A “pivot table” is a way of summarising the data in a table. For example, if we have the following results of three tests that were taken by two students:
Student | Test | Score |
---|---|---|
A | Test 1 | 66 |
B | Test 1 | 76 |
A | Test 2 | 80 |
B | Test 2 | 77 |
A | Test 3 | 59 |
B | Test 3 | 61 |
Then a pivot table would look as follows:
Student | Test 1 | Test 2 | Test 3 |
---|---|---|---|
A | 66 | 80 | 59 |
B | 76 | 77 | 61 |
As you can see, the first table was long while the second was wide.
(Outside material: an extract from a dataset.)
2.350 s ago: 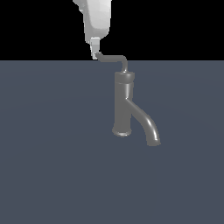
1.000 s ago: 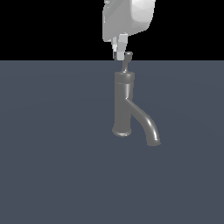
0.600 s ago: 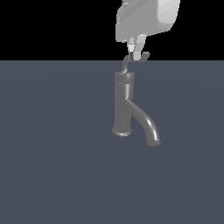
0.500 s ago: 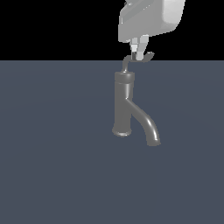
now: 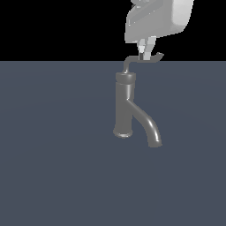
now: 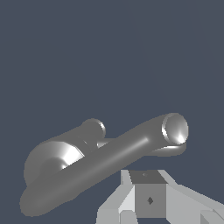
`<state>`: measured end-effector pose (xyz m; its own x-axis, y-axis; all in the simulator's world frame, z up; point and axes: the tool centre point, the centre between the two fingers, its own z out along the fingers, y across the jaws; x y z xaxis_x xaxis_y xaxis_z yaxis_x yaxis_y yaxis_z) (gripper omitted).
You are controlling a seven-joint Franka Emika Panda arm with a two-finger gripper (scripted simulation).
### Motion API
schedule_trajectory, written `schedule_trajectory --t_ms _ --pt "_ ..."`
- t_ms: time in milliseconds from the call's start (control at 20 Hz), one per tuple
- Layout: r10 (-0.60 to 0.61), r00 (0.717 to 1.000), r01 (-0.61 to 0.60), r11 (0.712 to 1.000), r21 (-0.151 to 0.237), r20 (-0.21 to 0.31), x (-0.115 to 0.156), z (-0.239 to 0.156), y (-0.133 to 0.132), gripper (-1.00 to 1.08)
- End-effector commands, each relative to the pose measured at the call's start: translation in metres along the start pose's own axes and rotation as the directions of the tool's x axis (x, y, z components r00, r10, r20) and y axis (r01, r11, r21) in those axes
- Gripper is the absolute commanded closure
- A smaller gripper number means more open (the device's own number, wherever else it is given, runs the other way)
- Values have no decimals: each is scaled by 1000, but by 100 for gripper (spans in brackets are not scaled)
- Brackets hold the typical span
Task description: Turn on the faucet by rotating a designated handle.
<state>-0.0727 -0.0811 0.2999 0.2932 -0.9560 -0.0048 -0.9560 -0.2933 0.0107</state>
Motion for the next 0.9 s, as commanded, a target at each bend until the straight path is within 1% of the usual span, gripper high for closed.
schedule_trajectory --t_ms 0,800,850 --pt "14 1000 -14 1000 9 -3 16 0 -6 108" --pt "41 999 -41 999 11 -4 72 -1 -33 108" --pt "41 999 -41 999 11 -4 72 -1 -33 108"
That’s another way of talking about this type of operation: going from long to wide or, if you want to go the opposite way, from wide to long.
For this example we will use the “Gapminder” dataset, which can be installed as follows:
install.packages("gapminder", repos = "http://cran.us.r-project.org")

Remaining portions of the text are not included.